The covariance matrix \(C\) is not a strictly positive definite matrix since \(\sum_{k=1}^b \sqrt{np_k} W_k = 0\). But let us firstly give an expression of \(\mathbb{E}\mathbf{e}^{-\alpha \sum_{k=1}^b W_k^2}\) when \({(W_1, \ldots, W_b)}' \sim \mathcal{M}\mathcal{N}(\mathbf{0}, C)\) in the case of a strictly positive definite covariance matrix \(C\). Then we will argue that this expression still holds for our \(C\). In the strictly positive case, by using the pdf of the multivariate normal distribuion, we get \[\begin{align} \mathbb{E}\mathbf{e}^{-\alpha \sum_{k=1}^b W_k^2} & = \frac{1}{{(2\pi)}^\frac{b}{2}\sqrt{\det(C)}} \int_{\mathbb{R}^b} \mathbf{e}^{-\frac12\mathbf{w}' (C^{-1} + 2 \alpha I) \mathbf{w}}\mathrm{d}\mathbf{w} \\ & = \frac{{\bigl(\det(C^{-1} + 2\alpha I)\bigr)}^{-\frac12}}{\sqrt{\det(C)}} \\ & = {\bigl(\det(I+2\alpha C)\bigr)}^{-\frac12}. \end{align}\] Now, by a continuity argument, this equality holds when \(C\) is non-negative definite. Let us detail this point. Let \(\mathbf{W} = {(W_1, \ldots, W_b)}' \sim \mathcal{M}\mathcal{N}(\mathbf{0}, C)\) where \(C\) is non-negative and not strictly positive. Let \(\mathbf{G} = {(G_1, \ldots, G_b)}'\) be a standard normal distribution on \(\mathbb{R}^b\) and let \(\epsilon > 0\). Then \[ \mathbf{W} + \sqrt{\epsilon}\mathbf{G} \sim \mathcal{M}\mathcal{N}(\mathbf{0}, C + \epsilon I), \] and since \(C + \epsilon I\) is strictly positive, we know by the previous result that \[ \mathbb{E}\mathbf{e}^{-\alpha \sum_{k=1}^b {(W_k + \sqrt{\epsilon}G_k)}^2} = {\Bigl(\det\bigl(I+2\alpha (C+\sqrt{\epsilon}I)\bigr)\Bigr)}^{-\frac12}, \] and we get the announced result by letting \(\epsilon \to 0\).

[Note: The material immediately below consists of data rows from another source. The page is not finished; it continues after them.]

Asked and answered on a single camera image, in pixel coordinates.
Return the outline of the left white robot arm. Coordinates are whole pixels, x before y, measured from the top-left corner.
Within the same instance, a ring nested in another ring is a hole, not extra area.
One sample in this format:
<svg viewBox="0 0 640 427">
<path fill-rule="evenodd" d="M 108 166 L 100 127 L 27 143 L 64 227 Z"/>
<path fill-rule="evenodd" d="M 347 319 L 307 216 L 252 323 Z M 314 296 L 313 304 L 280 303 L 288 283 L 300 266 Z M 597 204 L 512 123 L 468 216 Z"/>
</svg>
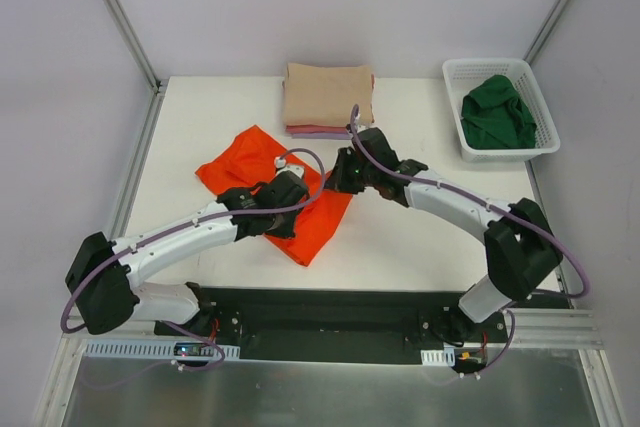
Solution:
<svg viewBox="0 0 640 427">
<path fill-rule="evenodd" d="M 193 282 L 155 284 L 151 277 L 187 257 L 264 234 L 294 237 L 296 218 L 309 198 L 302 166 L 279 168 L 268 183 L 233 187 L 196 213 L 137 236 L 108 240 L 86 237 L 65 284 L 92 335 L 115 330 L 129 320 L 169 321 L 188 335 L 211 324 L 206 298 Z"/>
</svg>

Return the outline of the orange t-shirt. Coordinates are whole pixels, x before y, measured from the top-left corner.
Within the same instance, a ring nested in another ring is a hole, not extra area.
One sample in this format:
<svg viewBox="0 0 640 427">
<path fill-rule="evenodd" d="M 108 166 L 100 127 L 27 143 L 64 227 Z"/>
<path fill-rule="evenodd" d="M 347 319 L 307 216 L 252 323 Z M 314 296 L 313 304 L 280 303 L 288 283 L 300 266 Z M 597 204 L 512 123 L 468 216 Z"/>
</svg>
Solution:
<svg viewBox="0 0 640 427">
<path fill-rule="evenodd" d="M 195 175 L 215 195 L 233 187 L 252 187 L 275 175 L 275 159 L 287 148 L 254 125 L 239 133 L 214 160 L 201 165 Z M 305 207 L 296 219 L 295 237 L 267 239 L 294 262 L 307 267 L 336 233 L 352 196 L 329 190 Z"/>
</svg>

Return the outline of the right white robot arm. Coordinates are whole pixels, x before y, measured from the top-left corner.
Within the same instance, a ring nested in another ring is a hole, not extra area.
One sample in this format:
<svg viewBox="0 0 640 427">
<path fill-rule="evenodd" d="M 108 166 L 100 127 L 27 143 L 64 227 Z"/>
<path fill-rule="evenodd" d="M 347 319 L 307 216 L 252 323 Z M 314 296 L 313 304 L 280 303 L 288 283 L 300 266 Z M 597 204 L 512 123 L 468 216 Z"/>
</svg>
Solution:
<svg viewBox="0 0 640 427">
<path fill-rule="evenodd" d="M 406 208 L 432 214 L 470 234 L 485 249 L 487 274 L 459 299 L 452 334 L 473 341 L 494 312 L 527 299 L 560 265 L 563 254 L 539 205 L 496 201 L 469 192 L 414 159 L 401 160 L 378 128 L 358 132 L 337 151 L 325 188 L 359 194 L 368 188 Z"/>
</svg>

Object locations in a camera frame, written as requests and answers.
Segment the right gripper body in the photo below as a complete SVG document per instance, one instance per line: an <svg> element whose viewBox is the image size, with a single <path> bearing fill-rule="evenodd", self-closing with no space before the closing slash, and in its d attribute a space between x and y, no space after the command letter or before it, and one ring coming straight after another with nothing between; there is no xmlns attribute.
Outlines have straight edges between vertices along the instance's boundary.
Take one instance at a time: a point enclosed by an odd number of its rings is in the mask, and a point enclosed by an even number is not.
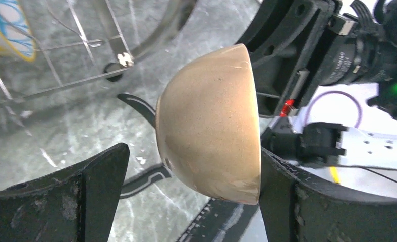
<svg viewBox="0 0 397 242"><path fill-rule="evenodd" d="M239 39L252 63L261 117L308 104L319 85L350 72L357 17L341 1L263 1Z"/></svg>

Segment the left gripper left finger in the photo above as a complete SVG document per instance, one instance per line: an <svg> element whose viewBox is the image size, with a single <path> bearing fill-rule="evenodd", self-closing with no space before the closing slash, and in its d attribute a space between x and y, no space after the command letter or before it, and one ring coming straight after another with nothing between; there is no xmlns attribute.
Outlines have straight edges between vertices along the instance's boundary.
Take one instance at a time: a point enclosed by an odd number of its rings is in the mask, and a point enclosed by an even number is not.
<svg viewBox="0 0 397 242"><path fill-rule="evenodd" d="M0 241L107 241L129 147L118 143L82 162L0 191Z"/></svg>

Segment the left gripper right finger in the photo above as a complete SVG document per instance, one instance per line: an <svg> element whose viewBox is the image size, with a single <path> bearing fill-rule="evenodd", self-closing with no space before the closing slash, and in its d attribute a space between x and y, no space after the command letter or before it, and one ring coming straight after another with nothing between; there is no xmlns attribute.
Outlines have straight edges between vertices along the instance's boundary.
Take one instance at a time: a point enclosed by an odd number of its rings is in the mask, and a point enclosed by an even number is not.
<svg viewBox="0 0 397 242"><path fill-rule="evenodd" d="M269 241L397 241L397 199L337 185L262 149Z"/></svg>

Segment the white bowl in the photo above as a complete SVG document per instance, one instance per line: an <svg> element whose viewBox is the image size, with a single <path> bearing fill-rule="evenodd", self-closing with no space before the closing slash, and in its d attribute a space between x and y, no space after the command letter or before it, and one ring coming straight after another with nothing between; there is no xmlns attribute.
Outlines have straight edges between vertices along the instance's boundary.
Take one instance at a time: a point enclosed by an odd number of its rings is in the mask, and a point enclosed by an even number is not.
<svg viewBox="0 0 397 242"><path fill-rule="evenodd" d="M260 125L245 45L182 67L158 98L155 133L163 163L184 185L212 198L257 204Z"/></svg>

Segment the steel dish rack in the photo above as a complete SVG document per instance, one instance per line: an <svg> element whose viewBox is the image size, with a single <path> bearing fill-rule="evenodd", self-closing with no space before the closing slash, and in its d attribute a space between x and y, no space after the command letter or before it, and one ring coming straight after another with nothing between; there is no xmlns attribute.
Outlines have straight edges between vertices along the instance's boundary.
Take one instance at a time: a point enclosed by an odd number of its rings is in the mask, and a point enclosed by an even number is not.
<svg viewBox="0 0 397 242"><path fill-rule="evenodd" d="M134 47L119 24L116 1L20 1L35 60L0 57L0 106L9 107L94 80L119 80L164 49L183 29L196 1L168 1L159 24Z"/></svg>

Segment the yellow teal patterned bowl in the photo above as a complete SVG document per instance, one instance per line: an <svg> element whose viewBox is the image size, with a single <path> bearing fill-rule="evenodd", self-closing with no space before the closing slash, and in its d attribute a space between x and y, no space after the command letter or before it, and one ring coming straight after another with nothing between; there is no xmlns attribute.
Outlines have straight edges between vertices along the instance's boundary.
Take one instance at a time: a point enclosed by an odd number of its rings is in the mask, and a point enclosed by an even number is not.
<svg viewBox="0 0 397 242"><path fill-rule="evenodd" d="M20 1L0 1L0 57L35 60L36 42L32 37Z"/></svg>

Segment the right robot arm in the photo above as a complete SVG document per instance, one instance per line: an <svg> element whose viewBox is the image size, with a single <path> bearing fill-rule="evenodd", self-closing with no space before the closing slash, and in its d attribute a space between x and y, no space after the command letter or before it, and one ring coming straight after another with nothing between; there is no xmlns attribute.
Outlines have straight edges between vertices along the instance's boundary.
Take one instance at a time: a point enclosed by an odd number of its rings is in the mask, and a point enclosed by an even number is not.
<svg viewBox="0 0 397 242"><path fill-rule="evenodd" d="M239 39L262 147L300 166L397 171L397 1L262 1Z"/></svg>

Thus we have to derive \(\det(I+2\alpha C)\) now. Observe that \[ I-C = \mathbf{u} \mathbf{u}' \] where \(\mathbf{u} = {\bigl(\sqrt{p_1}, \ldots, \sqrt{p_b}\bigr)}'\). Since \(\mathbf{u}' \mathbf{u} = 1\), \[ I-C = \mathbf{u} {\bigl(\mathbf{u}'\mathbf{u})}^{-1} \mathbf{u}' \] is the matrix of the orthogonal projection on the line directed by \(\mathbf{u}\), therefore \(C\) is the matrix of the orthogonal projection on \({[\mathbf{u}]}^\perp\).

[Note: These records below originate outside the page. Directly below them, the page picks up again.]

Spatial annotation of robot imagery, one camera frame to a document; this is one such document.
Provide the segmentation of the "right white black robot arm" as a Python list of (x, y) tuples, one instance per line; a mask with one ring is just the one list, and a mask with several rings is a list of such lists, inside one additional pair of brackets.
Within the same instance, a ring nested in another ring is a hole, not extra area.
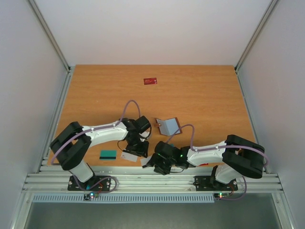
[(210, 183), (215, 189), (242, 176), (260, 179), (263, 176), (264, 147), (236, 135), (228, 135), (227, 139), (209, 146), (181, 148), (160, 141), (150, 160), (143, 168), (153, 167), (154, 172), (167, 175), (172, 167), (186, 170), (209, 163), (223, 163), (213, 168)]

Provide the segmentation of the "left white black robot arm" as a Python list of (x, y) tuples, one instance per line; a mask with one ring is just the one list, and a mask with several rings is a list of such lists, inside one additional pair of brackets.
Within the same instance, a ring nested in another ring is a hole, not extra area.
[(148, 156), (152, 126), (145, 116), (138, 119), (123, 118), (106, 125), (81, 126), (78, 122), (70, 123), (50, 144), (54, 153), (52, 162), (58, 160), (63, 170), (76, 176), (85, 190), (95, 187), (96, 178), (84, 156), (90, 147), (110, 141), (126, 141), (123, 152)]

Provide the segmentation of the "brown leather card holder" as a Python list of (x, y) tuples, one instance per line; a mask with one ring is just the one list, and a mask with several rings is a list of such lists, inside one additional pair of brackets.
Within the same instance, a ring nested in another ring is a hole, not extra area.
[(177, 130), (181, 127), (177, 117), (161, 120), (156, 118), (155, 126), (159, 128), (160, 134), (165, 136), (181, 134), (182, 131)]

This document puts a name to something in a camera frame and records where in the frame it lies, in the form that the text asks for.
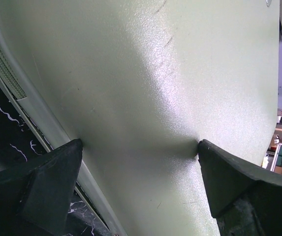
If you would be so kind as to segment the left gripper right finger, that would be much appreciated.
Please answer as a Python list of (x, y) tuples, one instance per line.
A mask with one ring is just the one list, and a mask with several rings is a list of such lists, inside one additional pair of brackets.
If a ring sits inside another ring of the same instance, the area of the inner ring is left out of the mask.
[(282, 175), (219, 148), (198, 144), (210, 207), (222, 236), (282, 236)]

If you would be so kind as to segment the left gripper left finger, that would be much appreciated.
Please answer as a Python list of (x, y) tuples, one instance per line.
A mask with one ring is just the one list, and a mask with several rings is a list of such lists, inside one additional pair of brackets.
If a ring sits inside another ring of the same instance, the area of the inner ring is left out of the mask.
[(83, 144), (76, 139), (0, 172), (0, 236), (61, 236)]

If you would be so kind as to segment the green hard-shell suitcase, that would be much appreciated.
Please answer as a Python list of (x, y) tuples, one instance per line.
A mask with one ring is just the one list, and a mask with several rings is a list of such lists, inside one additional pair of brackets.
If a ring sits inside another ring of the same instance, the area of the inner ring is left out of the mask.
[(112, 233), (217, 236), (207, 139), (260, 165), (277, 120), (277, 0), (0, 0), (0, 85)]

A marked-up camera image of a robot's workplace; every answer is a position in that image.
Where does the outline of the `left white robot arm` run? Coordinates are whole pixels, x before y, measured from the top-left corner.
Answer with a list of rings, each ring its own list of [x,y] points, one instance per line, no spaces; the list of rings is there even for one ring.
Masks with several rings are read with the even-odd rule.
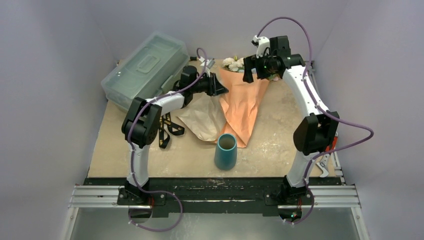
[[[121,127],[129,145],[129,175],[119,189],[118,205],[144,205],[152,200],[153,194],[164,194],[162,190],[149,189],[148,171],[149,151],[161,128],[161,118],[186,107],[194,94],[216,97],[228,92],[215,73],[198,72],[195,66],[188,65],[168,93],[133,99]]]

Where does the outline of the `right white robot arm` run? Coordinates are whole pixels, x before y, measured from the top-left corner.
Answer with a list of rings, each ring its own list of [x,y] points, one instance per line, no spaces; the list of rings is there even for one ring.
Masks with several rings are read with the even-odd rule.
[[[300,54],[293,54],[287,36],[267,38],[255,35],[251,43],[256,53],[243,59],[243,81],[253,83],[256,72],[258,80],[278,76],[289,86],[303,116],[293,133],[295,158],[284,176],[275,200],[294,203],[308,189],[309,176],[317,158],[330,150],[338,128],[339,114],[329,111],[318,93],[309,85],[306,63]]]

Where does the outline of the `black gold lettered ribbon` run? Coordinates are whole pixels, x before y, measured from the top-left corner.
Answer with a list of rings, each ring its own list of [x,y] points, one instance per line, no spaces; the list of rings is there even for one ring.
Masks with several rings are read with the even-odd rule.
[[[162,115],[159,119],[158,146],[166,149],[171,141],[171,136],[182,136],[185,134],[185,128],[172,121],[171,113]]]

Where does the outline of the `orange flower bouquet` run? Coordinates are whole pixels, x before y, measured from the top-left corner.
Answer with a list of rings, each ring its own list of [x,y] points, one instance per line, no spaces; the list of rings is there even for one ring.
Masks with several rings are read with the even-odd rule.
[[[244,73],[245,72],[244,58],[243,57],[238,58],[237,56],[227,57],[224,60],[222,60],[221,67],[230,72]],[[253,75],[256,75],[257,74],[256,69],[253,68],[251,70],[251,73]],[[281,80],[281,78],[277,74],[267,77],[266,79],[270,81]]]

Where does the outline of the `orange beige wrapping paper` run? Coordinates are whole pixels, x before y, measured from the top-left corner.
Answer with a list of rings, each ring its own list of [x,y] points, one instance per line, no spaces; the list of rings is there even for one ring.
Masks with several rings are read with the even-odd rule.
[[[216,143],[223,134],[235,136],[238,148],[247,147],[269,82],[243,81],[243,74],[219,70],[219,80],[229,90],[219,96],[196,94],[183,109],[173,111],[201,141]]]

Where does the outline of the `translucent plastic storage box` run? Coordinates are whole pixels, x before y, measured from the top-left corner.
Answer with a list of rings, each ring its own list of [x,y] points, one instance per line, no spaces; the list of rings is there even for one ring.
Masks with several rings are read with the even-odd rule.
[[[126,112],[133,99],[150,99],[170,91],[188,65],[186,44],[154,32],[102,81],[108,101]]]

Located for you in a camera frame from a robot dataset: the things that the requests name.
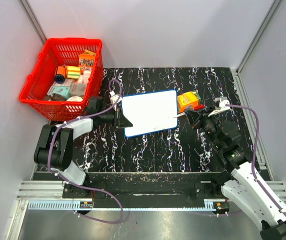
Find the white blue-framed whiteboard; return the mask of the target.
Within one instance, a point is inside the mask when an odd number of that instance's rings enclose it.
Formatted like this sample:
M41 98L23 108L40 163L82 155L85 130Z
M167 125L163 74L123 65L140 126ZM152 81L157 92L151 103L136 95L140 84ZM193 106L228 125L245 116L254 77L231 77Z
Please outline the white blue-framed whiteboard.
M132 127L124 128L127 138L178 126L177 91L174 89L126 95L121 101L122 112Z

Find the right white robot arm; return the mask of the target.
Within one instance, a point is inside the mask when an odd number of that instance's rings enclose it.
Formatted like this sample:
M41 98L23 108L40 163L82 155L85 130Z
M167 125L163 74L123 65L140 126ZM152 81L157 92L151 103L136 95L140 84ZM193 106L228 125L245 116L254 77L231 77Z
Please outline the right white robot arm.
M203 131L212 140L218 162L228 174L214 180L211 194L234 202L257 226L263 240L286 240L286 204L240 146L238 125L228 120L219 122L216 118L219 111L214 108L186 109L184 113L193 129Z

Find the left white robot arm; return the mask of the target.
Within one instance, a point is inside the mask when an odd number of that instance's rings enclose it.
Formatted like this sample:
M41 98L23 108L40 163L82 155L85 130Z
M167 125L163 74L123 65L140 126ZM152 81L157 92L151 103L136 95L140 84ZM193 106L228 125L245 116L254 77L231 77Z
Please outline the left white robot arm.
M88 106L76 119L57 125L44 125L34 153L36 164L75 184L73 191L81 198L90 194L91 186L86 182L86 174L72 160L74 140L90 133L100 124L112 124L118 129L133 126L116 103L103 110L103 102L100 96L91 97Z

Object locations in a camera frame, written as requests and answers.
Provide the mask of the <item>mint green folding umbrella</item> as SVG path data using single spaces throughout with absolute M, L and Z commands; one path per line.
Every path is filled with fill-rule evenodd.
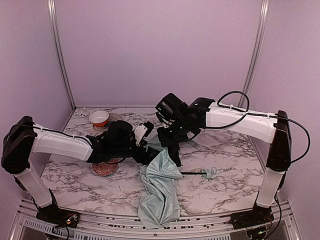
M 147 230 L 167 228 L 181 216 L 177 182 L 186 176 L 174 163 L 168 147 L 152 142 L 147 149 L 156 150 L 156 154 L 139 171 L 146 195 L 139 200 L 137 216 Z

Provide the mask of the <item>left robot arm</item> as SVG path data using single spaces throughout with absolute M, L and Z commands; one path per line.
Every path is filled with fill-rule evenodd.
M 98 136 L 70 135 L 35 124 L 24 116 L 3 139 L 2 168 L 14 176 L 20 187 L 33 198 L 37 219 L 65 228 L 76 228 L 80 214 L 59 208 L 53 192 L 47 188 L 30 162 L 31 153 L 70 157 L 91 164 L 117 165 L 127 158 L 148 164 L 159 153 L 146 148 L 144 140 L 154 129 L 147 121 L 133 127 L 118 120 Z

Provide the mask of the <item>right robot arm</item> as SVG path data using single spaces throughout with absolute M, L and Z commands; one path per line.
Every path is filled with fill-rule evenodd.
M 295 161 L 292 159 L 290 124 L 300 127 L 309 140 L 308 130 L 288 118 L 285 111 L 265 113 L 223 104 L 220 100 L 199 97 L 187 105 L 175 94 L 169 93 L 156 105 L 156 116 L 163 124 L 157 129 L 164 147 L 190 140 L 188 133 L 197 136 L 202 129 L 226 129 L 259 139 L 269 144 L 262 185 L 251 210 L 233 213 L 230 223 L 235 230 L 270 223 L 274 220 L 272 203 L 282 188 L 286 173 Z

Thus \(C\) has one eigenvalue \(0\), with associated eigenvector \(\mathbf{u}\), and \(b-1\) eigenvalues equal to \(1\). Consequently, for every real number \(\alpha\), the matrix \(I + 2\alpha C\) has one eigenvalue \(1\) and \(b-1\) others \(1+2\alpha\). Therefore \[ \det(I+2\alpha C) = {(1+2\alpha)}^{b-1}. \] We finally get \[ \mathbb{E}\mathbf{e}^{-\alpha \sum_{k=1}^b W_k^2} \approx {(1+2\alpha)}^{-\frac{b-1}{2}}, \] and we recognize the characteristic function of the \(\chi^2_{b-1}\) distribution.